La dirigente marplatense de Unión por la Patria se pronunció con dureza tras la decisión de la Corte Suprema de ratificar la condena contra Cristina Fernández de Kirchner. Denunció un entramado de poder que presiona a jueces, periodistas y políticos para perseguir a quienes representan a los sectores populares.
La exdirectora de ANSES y referente de Unión por la Patria en Mar del Plata, Fernanda Raverta, se expresó con fuerza contra el fallo de la Corte Suprema que dejó firme la condena a Cristina Fernández de Kirchner en la causa Vialidad. En un extenso mensaje, la dirigente afirmó que la expresidenta es “inocente” y denunció que se trata de una “condena injusta” dictada en un contexto de presión y silenciamiento.
“Cristina es inocente. Entonces, esta condena es injusta”, sostuvo Raverta, quien advirtió sobre un clima de disciplinamiento social impuesto por los sectores de poder. “En la Argentina que vivimos, el dueño de la palabra no tiene lengua, no puede hablar. Y como no puede hablar, hace que vos digas lo que él diría, pienses lo que él piensa”, expresó, aludiendo a un mecanismo de control ideológico que, según ella, permea todas las esferas de la vida pública.
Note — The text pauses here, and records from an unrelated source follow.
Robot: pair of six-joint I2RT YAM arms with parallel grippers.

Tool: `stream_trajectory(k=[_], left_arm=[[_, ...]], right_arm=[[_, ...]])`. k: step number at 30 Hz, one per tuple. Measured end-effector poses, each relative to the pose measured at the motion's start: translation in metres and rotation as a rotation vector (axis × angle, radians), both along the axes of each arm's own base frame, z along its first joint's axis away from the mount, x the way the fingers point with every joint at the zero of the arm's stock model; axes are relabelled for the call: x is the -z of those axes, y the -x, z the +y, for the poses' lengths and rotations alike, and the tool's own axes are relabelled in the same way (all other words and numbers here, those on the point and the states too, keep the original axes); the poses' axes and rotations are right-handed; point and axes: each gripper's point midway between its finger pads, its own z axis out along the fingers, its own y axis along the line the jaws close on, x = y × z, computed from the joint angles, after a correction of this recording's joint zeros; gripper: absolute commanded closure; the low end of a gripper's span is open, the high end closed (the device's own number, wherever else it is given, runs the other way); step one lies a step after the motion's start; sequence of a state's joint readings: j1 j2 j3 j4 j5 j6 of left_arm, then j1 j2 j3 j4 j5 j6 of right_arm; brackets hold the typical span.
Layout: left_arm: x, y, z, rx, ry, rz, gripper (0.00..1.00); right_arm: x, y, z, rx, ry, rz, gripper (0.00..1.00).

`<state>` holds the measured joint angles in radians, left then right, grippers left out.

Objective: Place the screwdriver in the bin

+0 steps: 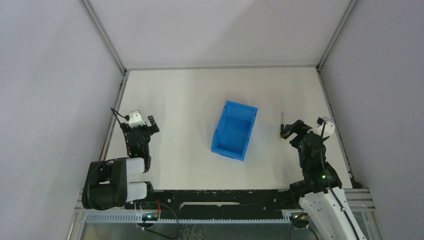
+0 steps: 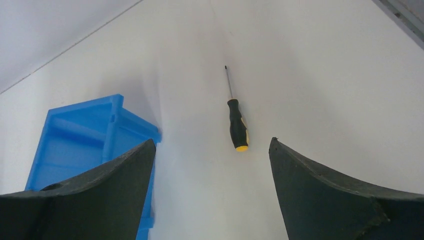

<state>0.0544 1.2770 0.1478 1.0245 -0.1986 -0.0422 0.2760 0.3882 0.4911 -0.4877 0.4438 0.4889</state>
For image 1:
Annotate black yellow handled screwdriver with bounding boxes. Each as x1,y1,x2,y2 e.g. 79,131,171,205
279,113,285,140

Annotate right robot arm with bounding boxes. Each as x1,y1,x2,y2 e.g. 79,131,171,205
279,117,366,240

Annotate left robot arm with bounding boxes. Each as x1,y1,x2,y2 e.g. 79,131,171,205
81,115,160,211

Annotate blue plastic bin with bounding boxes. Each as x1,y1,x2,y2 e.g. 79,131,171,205
211,100,258,161

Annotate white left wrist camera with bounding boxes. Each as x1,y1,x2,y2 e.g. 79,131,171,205
128,110,146,128

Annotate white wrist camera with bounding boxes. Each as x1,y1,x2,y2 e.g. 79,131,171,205
128,110,146,128
315,117,336,138

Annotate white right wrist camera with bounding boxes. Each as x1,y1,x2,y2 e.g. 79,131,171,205
315,117,336,138

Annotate right black cable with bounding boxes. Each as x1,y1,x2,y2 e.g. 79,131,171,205
289,212,320,240

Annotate black cable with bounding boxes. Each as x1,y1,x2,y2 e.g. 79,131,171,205
134,200,180,240
289,212,320,240

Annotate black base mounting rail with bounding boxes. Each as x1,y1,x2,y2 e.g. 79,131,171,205
124,189,302,219

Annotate perforated metal cable tray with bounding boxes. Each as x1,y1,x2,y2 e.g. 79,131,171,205
85,211,301,224

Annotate left black cable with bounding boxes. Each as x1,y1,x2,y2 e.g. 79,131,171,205
134,200,180,240
Raverta apuntó directamente contra el Poder Judicial, los medios de comunicación y el empresariado concentrado: “Se lo hace a los jueces, entonces firman fallos sin fundamentos jurídicos. Se lo hace a los periodistas, entonces dicen barbaridades sin ningún asidero ni apego a la realidad —de la verdad, ni cerca—, y cargan sus armas de destrucción subjetiva para convertir a la sociedad en zombis habitando ciudades fantasmas”.
En su análisis, la exfuncionaria también cuestionó a los grandes grupos económicos: “Se lo hace a los dueños de la riqueza, que, aunque durante los gobiernos populares y democráticos les pesan los bolsillos, les da prurito la felicidad familiar de los trabajadores, a quienes consideran consumidores o consumidos”.
Finalmente, Raverta dirigió críticas a ciertos dirigentes políticos, a los que tildó de cobardes y funcionales al poder real: “Y, obviamente, se lo hace a los políticos, los de la casta, los cobardes, los que se acomodan al rol de payasos gritones que se van bien lejos cuando el poder da órdenes, para que, como los chicos cuando se tapan la cara, crean que las cosas no pasan”.
“Así la historia argentina, que cuando aparece alguien que representa el ideario de superación de los de abajo, los poderosos reaccionan y no tienen límites: pueden hacerle cualquier cosa. Así la historia circular, que nunca acaba y siempre arranca de nuevo. Siempre arranca de nuevo”, cerró.